We reviewed the UCL Dementia Research Centre FTD MRI database to identify 402 patients with a volumetric T1‐weighted MR scan passing standard quality control protocols and with a diagnosis of behavioural variant FTD (bvFTD) (Rascovsky et al., 2011), semantic variant primary progressive aphasia (svPPA), nonfluent primary progressive aphasia (nfvPPA) (Gorno‐Tempini et al., 2011), a primary progressive aphasia not otherwise specified (PPA‐NOS) (Harris et al., 2013), or FTD with associated motor neurone disease (FTD‐MND) (Table 2). One hundred‐four cognitively normal subjects, with a similar age to the patients and with a usable T1‐weighted MRI, were identified as controls. The study was approved by the local ethics committee and written informed consent was obtained from all participants.

Table 2

Demographic and clinical variables for the FTD patients and controls

Groups		n	Gender, male	Age at scan (years)	Disease duration (years)
Controls		104	44%	62.5 (10.4)	—
Clinical (n = 402)	FTD‐MND	8	63%	66.9 (4.3)	5.3 (2.9)
	bvFTD	180	68%	62.3 (8.0)	5.2 (3.2)
	nfvPPA	114	46%	67.5 (8.7)	4.4 (2.5)
	PPA‐NOS	15	67%	64.2 (6.1)	3.3 (1.7)
	svPPA	85	56%	63.9 (7.2)	4.8 (2.5)
Genetica (n = 73)	C9orf72	28	68%	62.8 (5.9)	5.5 (3.3)
	GRN	18	56%	62.0 (6.3)	3.1 (2.6)
	MAPT	27	63%	55.9 (7.5)	5.7 (3.2)
Pathologicala (n = 79)	TDP‐43 type A	15	60%	62.1 (5.8)	3.3 (1.7)
	TDP‐43 type B	3	67%	57.1 (7.7)	4.8 (2.7)
	TDP‐43 type C	20	65%	65.3 (7.3)	4.7 (2.8)
	FTDP‐17	7	71%	51.3 (5.8)	5.2 (3.1)
	tau‐Pick's	17	76%	59.7 (4.2)	4.4 (2.2)
	tau‐PSP	4	100%	76.9 (7.3)	5.1 (3.9)
	tau‐CBD	9	78%	61.8 (9.1)	4.5 (0.9)
	FUS	4	75%	45.7 (11.7)	3.0 (1.8)

Note: Values denote mean (SD) or n (%).

Genetic and pathological cohorts are subsets of the overall clinical cohort with some overlap between the two (n = 20).
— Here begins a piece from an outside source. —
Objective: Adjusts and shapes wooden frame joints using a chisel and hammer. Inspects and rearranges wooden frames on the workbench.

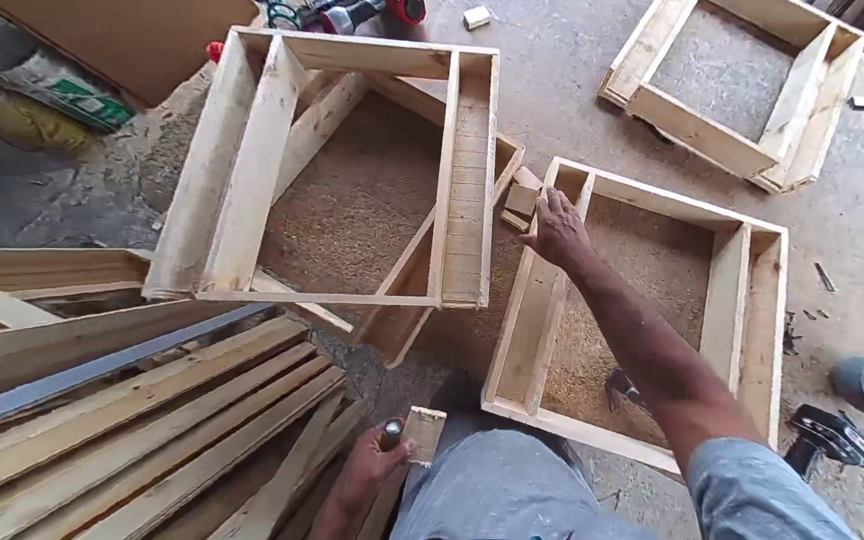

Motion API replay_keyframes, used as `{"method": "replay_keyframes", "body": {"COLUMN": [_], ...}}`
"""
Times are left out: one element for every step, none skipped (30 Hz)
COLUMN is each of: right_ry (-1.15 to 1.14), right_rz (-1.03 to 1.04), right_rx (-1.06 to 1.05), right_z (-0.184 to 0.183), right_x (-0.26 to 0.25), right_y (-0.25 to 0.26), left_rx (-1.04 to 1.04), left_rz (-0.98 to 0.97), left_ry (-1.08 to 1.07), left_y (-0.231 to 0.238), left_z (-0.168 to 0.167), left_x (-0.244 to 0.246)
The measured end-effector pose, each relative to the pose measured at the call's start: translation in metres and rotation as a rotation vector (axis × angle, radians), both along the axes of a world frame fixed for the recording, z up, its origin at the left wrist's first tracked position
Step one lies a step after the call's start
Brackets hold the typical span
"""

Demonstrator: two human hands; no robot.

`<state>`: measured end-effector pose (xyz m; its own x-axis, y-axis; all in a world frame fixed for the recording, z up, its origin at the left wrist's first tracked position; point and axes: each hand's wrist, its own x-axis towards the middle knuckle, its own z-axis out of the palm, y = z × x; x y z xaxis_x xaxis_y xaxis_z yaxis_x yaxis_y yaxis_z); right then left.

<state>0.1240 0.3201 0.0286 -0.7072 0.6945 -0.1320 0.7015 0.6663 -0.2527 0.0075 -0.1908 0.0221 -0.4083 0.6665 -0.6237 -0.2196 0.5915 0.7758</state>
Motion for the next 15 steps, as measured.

Seventy‐four patients had mutations in one of the FTD‐linked genes: 27 MAPT, 18 GRN, and 28 C9orf72 carriers as well as one with a dual mutation in GRN/C9orf72, who was excluded from the individual group genetic analyses. For 81 patients, post‐mortem confirmation of the underlying neuropathology was available: FUS (n = 4), TDP‐43 type A (n = 15), TDP‐43 type B (n = 3), TDP‐43 type C (n = 20); tau with Pick's disease (n = 17), with PSP (n = 4), with CBD (n = 9), and due to FTDP‐17 (n = 7). We excluded from the pathological analysis 2 patients with tau‐GGT1 due to the small numbers. There was an overlap of 21 cases between the genetic groups and the pathological groups: 5 GRN had TDP‐43 type A, 6 C9orf72 had TDP‐43 type A and 2 had TDP‐43 type B, 7 MAPT had FTDP‐17, and the patient with the dual GRN/C9orf72 mutation had TDP‐43 type A.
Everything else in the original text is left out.